Choice is the root of all evil in statistics. We require bankers to use a single model, which ultimately means that one must be selected. It’s unrealistic, however, to believe that this choice will be made in a completely disinterested, scientific manner.
Just consider, for example, the recent bank failures and everything they have taught us about the current state of risk models and risk culture.
When we sift through the ashes of Silicon Valley Bank (SVB), it becomes clear that management was warned, at least once, of the extreme interest rate risk at the heart of the bank’s business model. It was, in retrospect, a case study in how to lie with statistics.
An April 2 report published by the Washington Post stated that models produced by the bank in 2020 showed that SVB’s cash flow from deposits would fall by more than 27% given a scenario involving rate rises of only 200 basis points. That model was allegedly thrown out by management and replaced; the new projections suggested that cash flow would fall by less than 5% under the rising rates scenario.
“If they see a model they don’t like, they scrap it,” said one former SVB employee quoted in the article.
The situation is slightly more nuanced than it seems.
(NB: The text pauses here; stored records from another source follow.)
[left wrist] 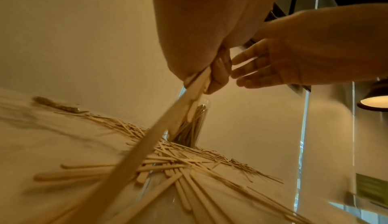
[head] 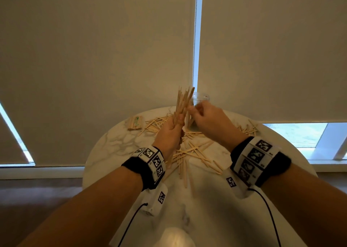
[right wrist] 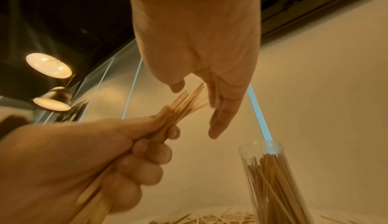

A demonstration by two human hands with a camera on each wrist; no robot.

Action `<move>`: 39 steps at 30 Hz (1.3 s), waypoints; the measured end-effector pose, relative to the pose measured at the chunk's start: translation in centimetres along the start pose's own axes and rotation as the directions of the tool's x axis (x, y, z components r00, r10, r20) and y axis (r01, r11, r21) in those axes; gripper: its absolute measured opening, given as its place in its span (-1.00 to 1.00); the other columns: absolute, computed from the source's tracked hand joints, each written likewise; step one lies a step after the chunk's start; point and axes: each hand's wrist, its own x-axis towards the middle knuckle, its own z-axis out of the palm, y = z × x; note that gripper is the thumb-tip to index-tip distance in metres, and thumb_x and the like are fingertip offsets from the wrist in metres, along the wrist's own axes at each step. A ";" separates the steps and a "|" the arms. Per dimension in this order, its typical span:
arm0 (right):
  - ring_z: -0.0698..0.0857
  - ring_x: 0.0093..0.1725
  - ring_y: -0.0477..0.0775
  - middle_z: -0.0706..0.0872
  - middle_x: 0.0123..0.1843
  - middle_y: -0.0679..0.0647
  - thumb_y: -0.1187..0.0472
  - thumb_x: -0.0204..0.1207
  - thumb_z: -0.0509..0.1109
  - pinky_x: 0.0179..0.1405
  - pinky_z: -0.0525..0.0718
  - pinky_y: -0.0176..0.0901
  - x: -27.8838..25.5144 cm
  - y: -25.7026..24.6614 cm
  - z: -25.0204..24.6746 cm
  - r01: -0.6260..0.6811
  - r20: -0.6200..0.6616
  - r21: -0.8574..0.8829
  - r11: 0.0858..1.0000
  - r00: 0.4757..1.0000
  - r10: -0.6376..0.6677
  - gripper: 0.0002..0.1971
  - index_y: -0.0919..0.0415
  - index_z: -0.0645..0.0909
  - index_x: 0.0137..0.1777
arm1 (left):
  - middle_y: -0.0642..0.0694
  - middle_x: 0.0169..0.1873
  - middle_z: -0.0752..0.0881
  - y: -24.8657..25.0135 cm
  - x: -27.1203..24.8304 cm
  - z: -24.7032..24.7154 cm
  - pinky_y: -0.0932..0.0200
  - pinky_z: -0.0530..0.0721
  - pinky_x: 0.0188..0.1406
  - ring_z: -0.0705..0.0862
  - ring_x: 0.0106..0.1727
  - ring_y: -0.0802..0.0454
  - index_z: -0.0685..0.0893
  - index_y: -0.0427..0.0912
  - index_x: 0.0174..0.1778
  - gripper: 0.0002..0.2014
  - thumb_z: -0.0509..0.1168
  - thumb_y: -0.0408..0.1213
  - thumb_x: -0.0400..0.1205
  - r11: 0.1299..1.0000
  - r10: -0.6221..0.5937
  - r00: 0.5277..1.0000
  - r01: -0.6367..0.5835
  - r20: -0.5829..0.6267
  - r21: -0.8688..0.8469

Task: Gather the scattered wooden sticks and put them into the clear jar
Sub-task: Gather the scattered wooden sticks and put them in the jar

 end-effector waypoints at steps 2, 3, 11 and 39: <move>0.70 0.09 0.04 0.69 0.18 0.02 -0.29 0.66 0.18 0.07 0.65 -0.06 0.7 -0.7 -1.0 -0.107 0.028 0.203 0.973 0.994 0.103 -0.33 0.09 0.23 0.63 | 0.03 -0.49 0.41 0.2 -0.5 0.6 0.24 0.30 -0.63 0.31 -0.58 0.15 0.51 0.05 -0.12 -0.70 0.11 0.17 0.74 1.000 -0.014 0.999 0.014 0.040 0.004; 0.70 0.14 0.07 0.67 0.23 0.06 -0.27 0.66 0.20 0.08 0.61 -0.10 1.1 -0.8 -1.3 -0.112 0.022 0.270 0.956 0.994 0.110 -0.28 0.02 0.08 0.70 | 0.03 -0.48 0.40 0.1 -0.7 1.0 0.23 0.29 -0.64 0.30 -0.58 0.16 0.50 0.00 -0.12 -0.68 0.13 0.16 0.74 1.000 -0.020 0.998 0.019 0.067 0.012; 0.72 -0.20 -0.03 0.77 -0.14 -0.01 0.09 0.70 0.19 -0.40 0.54 -0.29 2.8 -1.3 -2.2 0.022 -0.091 0.119 0.993 0.996 -0.011 -0.81 0.11 0.61 0.07 | -0.03 -0.49 0.39 0.5 -1.3 2.5 0.16 0.21 -0.60 0.24 -0.56 0.09 0.52 -0.12 -0.07 -0.61 0.30 0.18 0.66 0.999 -0.020 0.988 0.026 0.155 -0.034; 0.83 -0.30 0.06 0.86 -0.20 0.22 0.27 0.53 0.54 -0.19 0.84 -0.13 -4.5 0.6 3.9 -0.262 0.428 0.368 0.892 0.900 0.088 -0.83 0.39 0.70 -0.03 | 0.01 -0.51 0.37 1.1 0.7 0.3 0.25 0.37 -0.62 0.29 -0.55 0.12 0.40 -0.09 -0.14 -0.71 0.20 0.02 0.76 0.884 -0.102 0.984 0.022 -0.147 -0.466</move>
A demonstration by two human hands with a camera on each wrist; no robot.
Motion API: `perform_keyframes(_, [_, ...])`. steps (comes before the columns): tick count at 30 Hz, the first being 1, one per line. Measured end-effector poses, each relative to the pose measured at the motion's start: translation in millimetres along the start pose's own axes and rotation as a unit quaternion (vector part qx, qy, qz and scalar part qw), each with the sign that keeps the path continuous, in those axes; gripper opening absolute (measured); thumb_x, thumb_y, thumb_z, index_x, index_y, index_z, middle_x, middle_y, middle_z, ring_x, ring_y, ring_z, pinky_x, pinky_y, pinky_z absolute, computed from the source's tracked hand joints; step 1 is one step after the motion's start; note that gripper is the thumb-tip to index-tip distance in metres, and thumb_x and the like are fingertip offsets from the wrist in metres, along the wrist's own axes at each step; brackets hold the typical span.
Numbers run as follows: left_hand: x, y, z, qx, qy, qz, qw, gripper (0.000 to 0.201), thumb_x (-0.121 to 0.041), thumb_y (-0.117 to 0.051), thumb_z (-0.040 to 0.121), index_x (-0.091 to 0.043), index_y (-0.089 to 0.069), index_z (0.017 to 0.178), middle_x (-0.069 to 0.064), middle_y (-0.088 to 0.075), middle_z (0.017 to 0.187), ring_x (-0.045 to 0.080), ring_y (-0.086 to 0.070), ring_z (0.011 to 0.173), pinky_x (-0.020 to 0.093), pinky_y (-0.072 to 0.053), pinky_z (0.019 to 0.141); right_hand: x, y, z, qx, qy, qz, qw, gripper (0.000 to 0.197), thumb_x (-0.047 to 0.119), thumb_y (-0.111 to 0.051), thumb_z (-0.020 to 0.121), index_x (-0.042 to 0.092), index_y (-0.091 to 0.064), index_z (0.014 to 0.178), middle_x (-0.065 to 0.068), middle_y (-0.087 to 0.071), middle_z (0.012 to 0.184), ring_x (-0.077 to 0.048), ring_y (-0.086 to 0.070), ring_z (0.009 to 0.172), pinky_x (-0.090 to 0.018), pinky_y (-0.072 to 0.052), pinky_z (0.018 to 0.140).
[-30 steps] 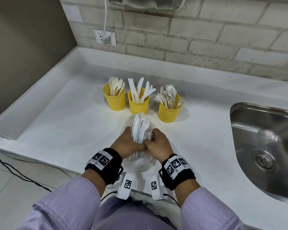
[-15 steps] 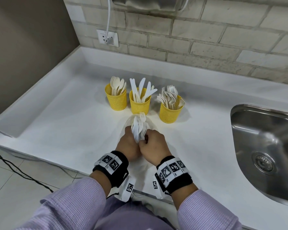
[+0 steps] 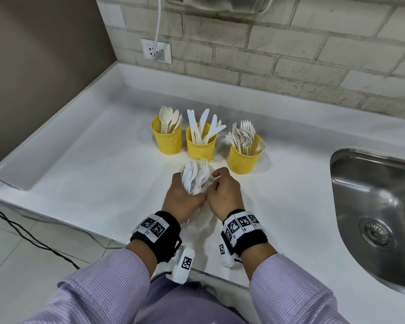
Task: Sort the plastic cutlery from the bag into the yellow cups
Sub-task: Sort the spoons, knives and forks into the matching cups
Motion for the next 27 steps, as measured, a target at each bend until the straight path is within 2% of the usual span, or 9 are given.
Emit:
perform_keyframes(2, [-2,1,-2,0.003,-0.008,-0.006,1.0,0.07,-0.027,-0.079,0.068,-0.021,-0.048,0.131,-0.016,-0.06,0.108,0.001,-0.06,0.1,0.029,-0.051,0.082,-5,-8,4,0.013,-0.005,-0.018,1.0,0.029,0.002,-0.049,0.093,0.007,-0.057,0.121,-0.018,-0.071,0.106,-0.037,-0.065,0.102,-0.037,-0.051,0.082])
perform_keyframes(4, [1,3,-1,-0.003,-0.001,-0.01,1.0,0.065,-0.025,-0.082,0.071,-0.021,-0.049,0.127,-0.015,-0.061,0.108,0.002,-0.061,0.1,0.027,-0.05,0.08,-9,-14,8,0.024,-0.009,-0.028,0.999,0.028,0.004,-0.05,0.094,0.007,-0.058,0.121,-0.019,-0.071,0.108,-0.037,-0.065,0.103,-0.037,-0.051,0.083])
perform_keyframes(8, [7,7,3,-0.015,0.015,-0.017,1.0,0.06,-0.038,-0.082,0.061,-0.023,-0.06,0.115,-0.004,-0.07,0.103,0.014,-0.069,0.098,0.041,-0.059,0.084,-11,-17,16,0.028,-0.014,-0.034,0.999,0.02,0.014,-0.059,0.096,0.007,-0.064,0.114,-0.016,-0.072,0.105,-0.034,-0.067,0.101,-0.039,-0.054,0.086])
perform_keyframes(11, [14,7,8,-0.009,0.014,-0.014,1.0,0.055,-0.042,-0.079,0.062,-0.023,-0.064,0.111,-0.001,-0.073,0.099,0.019,-0.072,0.094,0.049,-0.061,0.083,-9,-16,23,0.023,-0.03,-0.029,0.999,0.024,0.021,-0.066,0.092,0.007,-0.066,0.112,-0.014,-0.073,0.107,-0.032,-0.067,0.103,-0.038,-0.054,0.087])
perform_keyframes(15, [7,5,6,0.001,0.009,-0.025,1.0,0.055,-0.039,-0.073,0.061,-0.022,-0.064,0.113,0.001,-0.073,0.101,0.02,-0.072,0.095,0.049,-0.061,0.085,-8,-20,32,0.027,-0.063,-0.044,0.997,0.029,0.025,-0.067,0.089,0.007,-0.067,0.113,-0.015,-0.072,0.113,-0.035,-0.065,0.108,-0.036,-0.052,0.087])
perform_keyframes(19, [-8,1,1,0.035,-0.02,-0.027,0.999,0.05,-0.03,-0.072,0.063,-0.024,-0.066,0.112,-0.001,-0.075,0.099,0.018,-0.073,0.094,0.042,-0.061,0.083,-7,-25,38,0.034,-0.078,-0.062,0.994,0.016,0.021,-0.064,0.088,0.008,-0.069,0.096,-0.015,-0.074,0.105,-0.038,-0.067,0.101,-0.031,-0.045,0.073])
perform_keyframes(22, [-14,2,-1,0.042,-0.031,-0.041,0.998,0.048,-0.023,-0.073,0.065,-0.022,-0.067,0.112,-0.001,-0.075,0.1,0.013,-0.072,0.094,0.031,-0.058,0.08,-14,-26,40,0.045,-0.109,-0.008,0.993,0.012,0.011,-0.064,0.087,0.009,-0.074,0.092,-0.014,-0.076,0.106,-0.035,-0.067,0.104,-0.031,-0.048,0.078])
perform_keyframes(24, [-17,3,-2,0.044,-0.04,-0.046,0.997,0.037,-0.007,-0.073,0.073,-0.018,-0.068,0.108,0.001,-0.075,0.096,0.005,-0.07,0.085,0.021,-0.056,0.073,-18,-25,41,0.047,-0.124,0.02,0.991,0.013,0.006,-0.065,0.084,0.014,-0.074,0.087,-0.011,-0.076,0.105,-0.033,-0.067,0.105,-0.031,-0.049,0.08])
perform_keyframes(27, [-18,5,-3,0.05,-0.039,-0.053,0.997,0.03,0.005,-0.07,0.079,-0.014,-0.069,0.103,0.002,-0.074,0.088,-0.002,-0.066,0.074,0.014,-0.052,0.065,-16,-26,42,0.045,-0.107,0.033,0.993,0.018,0.006,-0.059,0.087,0.013,-0.075,0.094,-0.01,-0.076,0.106,-0.032,-0.066,0.101,-0.027,-0.041,0.076])
Point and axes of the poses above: each hand's wrist, its own z-axis towards the middle knuckle, its own y-axis out of the back of the hand, x = y × z, the point moved 8 cm from there along z, towards the middle knuckle
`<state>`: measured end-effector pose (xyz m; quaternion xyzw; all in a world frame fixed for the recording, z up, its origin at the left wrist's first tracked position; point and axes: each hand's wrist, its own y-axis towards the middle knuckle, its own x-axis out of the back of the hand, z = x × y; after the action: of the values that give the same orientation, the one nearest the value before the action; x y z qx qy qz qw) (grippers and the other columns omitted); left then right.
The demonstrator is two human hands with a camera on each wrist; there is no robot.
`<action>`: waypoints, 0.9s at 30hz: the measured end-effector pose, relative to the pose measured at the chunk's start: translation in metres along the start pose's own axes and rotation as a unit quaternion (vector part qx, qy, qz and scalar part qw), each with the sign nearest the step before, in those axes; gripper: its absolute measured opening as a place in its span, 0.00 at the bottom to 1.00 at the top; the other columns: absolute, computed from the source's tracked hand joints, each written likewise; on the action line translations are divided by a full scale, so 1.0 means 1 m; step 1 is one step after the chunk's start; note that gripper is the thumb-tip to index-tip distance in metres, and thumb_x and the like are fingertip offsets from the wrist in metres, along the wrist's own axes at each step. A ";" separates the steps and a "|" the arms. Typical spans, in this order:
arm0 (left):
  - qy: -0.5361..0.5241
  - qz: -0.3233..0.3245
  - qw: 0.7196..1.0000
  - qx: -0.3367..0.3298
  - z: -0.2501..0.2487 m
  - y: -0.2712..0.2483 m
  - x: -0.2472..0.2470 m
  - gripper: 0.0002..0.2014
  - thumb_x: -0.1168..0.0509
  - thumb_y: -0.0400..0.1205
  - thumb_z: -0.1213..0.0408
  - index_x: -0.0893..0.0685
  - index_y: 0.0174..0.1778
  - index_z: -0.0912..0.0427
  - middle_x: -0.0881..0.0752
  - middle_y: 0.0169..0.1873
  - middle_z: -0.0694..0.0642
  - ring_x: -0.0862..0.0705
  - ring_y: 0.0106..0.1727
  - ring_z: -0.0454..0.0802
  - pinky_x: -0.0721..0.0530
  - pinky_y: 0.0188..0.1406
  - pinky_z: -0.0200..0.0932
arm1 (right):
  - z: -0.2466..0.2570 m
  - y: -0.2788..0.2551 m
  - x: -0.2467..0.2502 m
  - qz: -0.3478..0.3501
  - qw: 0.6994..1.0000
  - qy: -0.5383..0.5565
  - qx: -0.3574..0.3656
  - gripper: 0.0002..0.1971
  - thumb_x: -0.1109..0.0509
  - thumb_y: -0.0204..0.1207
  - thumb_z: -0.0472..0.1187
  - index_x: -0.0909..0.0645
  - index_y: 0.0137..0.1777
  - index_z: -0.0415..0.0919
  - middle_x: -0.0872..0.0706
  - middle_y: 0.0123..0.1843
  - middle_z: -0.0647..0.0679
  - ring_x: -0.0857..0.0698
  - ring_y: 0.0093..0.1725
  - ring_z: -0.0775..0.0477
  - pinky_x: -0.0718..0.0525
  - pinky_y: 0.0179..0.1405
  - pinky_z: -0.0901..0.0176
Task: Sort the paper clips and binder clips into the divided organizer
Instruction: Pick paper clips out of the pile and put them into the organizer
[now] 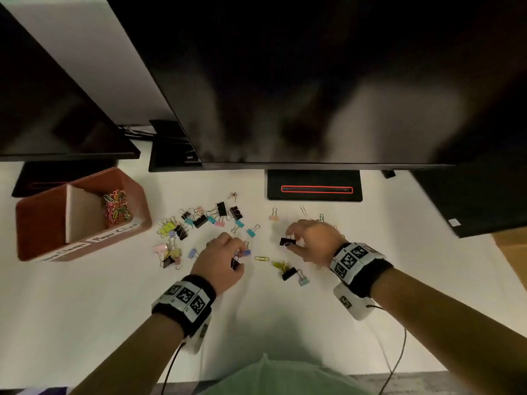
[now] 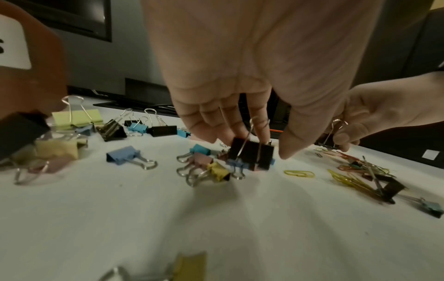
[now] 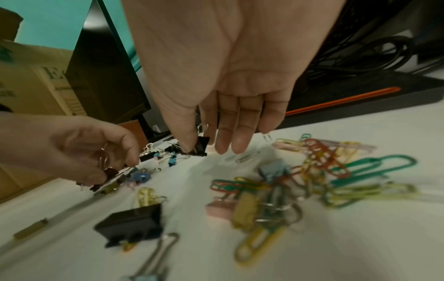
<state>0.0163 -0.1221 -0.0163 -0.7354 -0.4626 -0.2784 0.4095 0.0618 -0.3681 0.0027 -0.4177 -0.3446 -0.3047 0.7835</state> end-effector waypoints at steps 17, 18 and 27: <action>0.189 0.061 0.980 0.003 -0.039 0.024 -0.022 0.09 0.42 0.83 0.55 0.19 0.53 0.50 0.18 0.54 0.49 0.27 0.62 0.52 0.31 0.60 0.50 | 0.014 -0.008 -0.029 0.082 0.987 -0.099 0.101 0.22 0.32 0.74 0.52 0.28 0.65 0.45 0.19 0.58 0.44 0.19 0.56 0.39 0.22 0.57 0.48; 0.194 0.062 0.979 0.001 -0.040 0.024 -0.022 0.08 0.42 0.83 0.56 0.20 0.52 0.50 0.19 0.53 0.49 0.27 0.62 0.51 0.31 0.60 0.50 | 0.011 -0.009 -0.028 0.077 0.989 -0.077 0.097 0.20 0.32 0.75 0.50 0.27 0.65 0.45 0.19 0.57 0.44 0.18 0.56 0.39 0.21 0.56 0.49; 0.018 0.034 0.999 -0.038 -0.043 0.010 -0.014 0.06 0.38 0.80 0.65 0.20 0.52 0.56 0.17 0.43 0.52 0.22 0.48 0.50 0.23 0.50 0.43 | -0.013 -0.020 -0.013 0.012 0.989 0.124 0.083 0.28 0.29 0.74 0.35 0.31 0.73 0.48 0.24 0.67 0.46 0.19 0.62 0.46 0.19 0.64 0.53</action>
<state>0.0179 -0.1680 -0.0086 -0.7605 -0.4192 -0.2952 0.3985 0.0424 -0.3860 -0.0035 -0.3138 -0.2635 -0.3150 0.8561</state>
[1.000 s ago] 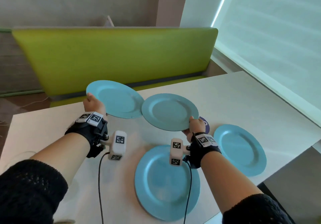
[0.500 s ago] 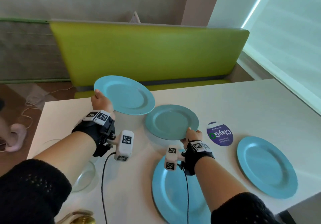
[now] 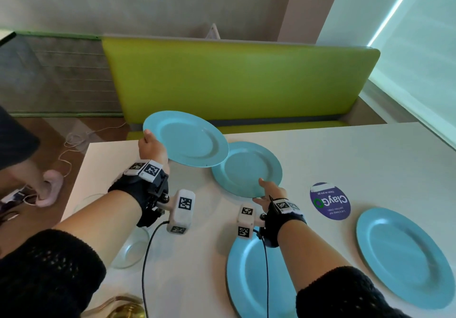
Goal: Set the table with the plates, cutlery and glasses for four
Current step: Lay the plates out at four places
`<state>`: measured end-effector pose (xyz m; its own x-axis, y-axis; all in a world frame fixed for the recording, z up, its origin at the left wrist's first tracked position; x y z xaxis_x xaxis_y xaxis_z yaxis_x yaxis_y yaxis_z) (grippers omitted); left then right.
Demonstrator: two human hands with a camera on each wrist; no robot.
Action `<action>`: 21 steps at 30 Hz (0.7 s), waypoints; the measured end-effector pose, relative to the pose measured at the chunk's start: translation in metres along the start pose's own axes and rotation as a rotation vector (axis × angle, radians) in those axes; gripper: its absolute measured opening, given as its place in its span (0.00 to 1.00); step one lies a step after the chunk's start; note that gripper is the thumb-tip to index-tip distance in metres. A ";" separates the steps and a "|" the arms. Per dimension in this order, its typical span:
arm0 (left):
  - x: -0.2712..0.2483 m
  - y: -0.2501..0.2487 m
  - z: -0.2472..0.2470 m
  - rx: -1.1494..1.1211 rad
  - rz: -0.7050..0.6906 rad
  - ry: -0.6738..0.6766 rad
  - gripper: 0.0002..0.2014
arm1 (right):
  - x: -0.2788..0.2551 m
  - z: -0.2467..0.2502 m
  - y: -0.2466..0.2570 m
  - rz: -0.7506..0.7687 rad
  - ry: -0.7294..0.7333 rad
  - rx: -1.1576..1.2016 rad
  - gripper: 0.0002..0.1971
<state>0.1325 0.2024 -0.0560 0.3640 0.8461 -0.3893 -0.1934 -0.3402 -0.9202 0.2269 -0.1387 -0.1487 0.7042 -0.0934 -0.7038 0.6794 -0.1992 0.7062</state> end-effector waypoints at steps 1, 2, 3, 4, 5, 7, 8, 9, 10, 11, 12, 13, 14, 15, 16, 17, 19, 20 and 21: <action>0.001 0.002 0.000 -0.011 0.013 0.007 0.26 | 0.001 0.000 0.000 0.003 -0.003 0.000 0.25; 0.000 0.002 0.000 -0.019 0.023 0.015 0.25 | 0.003 0.001 -0.001 0.006 -0.005 -0.004 0.25; -0.001 0.003 -0.001 -0.021 0.031 0.023 0.25 | 0.004 0.001 -0.001 0.007 -0.005 -0.011 0.26; -0.002 0.003 -0.001 -0.017 0.035 0.030 0.25 | 0.005 0.002 -0.002 0.007 -0.006 -0.022 0.27; -0.002 0.005 -0.002 -0.015 0.039 0.038 0.24 | 0.007 0.002 -0.002 0.008 -0.008 -0.030 0.27; -0.004 0.006 -0.004 -0.019 0.050 0.053 0.24 | 0.009 0.003 -0.002 0.013 -0.012 -0.045 0.28; -0.005 0.006 -0.004 -0.017 0.052 0.055 0.24 | 0.010 0.003 -0.001 0.018 -0.012 -0.051 0.28; -0.005 0.006 -0.004 -0.009 0.051 0.055 0.24 | 0.010 0.003 0.000 0.023 -0.010 -0.056 0.29; -0.006 0.005 -0.004 -0.004 0.048 0.057 0.24 | 0.011 0.002 0.001 0.032 -0.007 -0.062 0.29; -0.006 0.005 -0.005 -0.002 0.046 0.058 0.24 | 0.012 0.002 0.003 0.041 -0.011 -0.071 0.30; -0.006 0.004 -0.005 0.003 0.044 0.061 0.24 | 0.012 0.002 0.004 0.051 -0.015 -0.084 0.31; -0.006 0.005 -0.007 0.008 0.042 0.063 0.24 | 0.013 0.002 0.006 0.057 -0.015 -0.096 0.31; -0.007 0.005 -0.008 0.013 0.042 0.065 0.24 | 0.013 0.002 0.007 0.060 -0.011 -0.109 0.31; -0.007 0.006 -0.009 0.021 0.043 0.065 0.24 | 0.014 0.003 0.007 0.060 -0.005 -0.123 0.31; -0.008 0.006 -0.010 0.027 0.045 0.069 0.24 | 0.013 0.003 0.008 0.059 0.003 -0.136 0.30; -0.008 0.008 -0.012 0.029 0.048 0.075 0.24 | 0.013 0.003 0.008 0.061 0.007 -0.142 0.30; -0.012 0.009 -0.019 0.028 0.050 0.093 0.24 | 0.012 0.006 0.013 0.077 -0.006 -0.142 0.30; -0.015 0.010 -0.023 0.027 0.053 0.109 0.25 | 0.011 0.007 0.017 0.089 -0.016 -0.139 0.30; -0.017 0.011 -0.027 0.030 0.052 0.118 0.25 | 0.010 0.007 0.020 0.103 -0.022 -0.132 0.31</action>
<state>0.1490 0.1730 -0.0604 0.4575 0.7727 -0.4401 -0.2416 -0.3684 -0.8978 0.2467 -0.1503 -0.1421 0.7677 -0.1287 -0.6277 0.6261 -0.0579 0.7776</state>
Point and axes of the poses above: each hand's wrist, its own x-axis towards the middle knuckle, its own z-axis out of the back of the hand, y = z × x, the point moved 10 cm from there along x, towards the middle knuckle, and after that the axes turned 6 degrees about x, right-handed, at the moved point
According to the report, the model change “made several mid-level bank officials uncomfortable ... though there was historical data on deposits to support it.”
Hang on a second. If there was historical data to support the new model – the one showing SVB’s deposit base was likely to be robust under a rising rates scenario – why did the original modelers predict an implosion? Given that SVB’s deposit base eventually imploded, what does this say about the relevance of historical data in assessing the risks posed by banks?
Model Selection and Validation Pitfalls
To answer these questions, we need to dig into the vagaries of model selection and how our personal interests impact on the model development process. In the banking industry, regulatory rules and an arcane set of conventions have given rise to a model validation process that can be readily exploited by those with a desire to do so.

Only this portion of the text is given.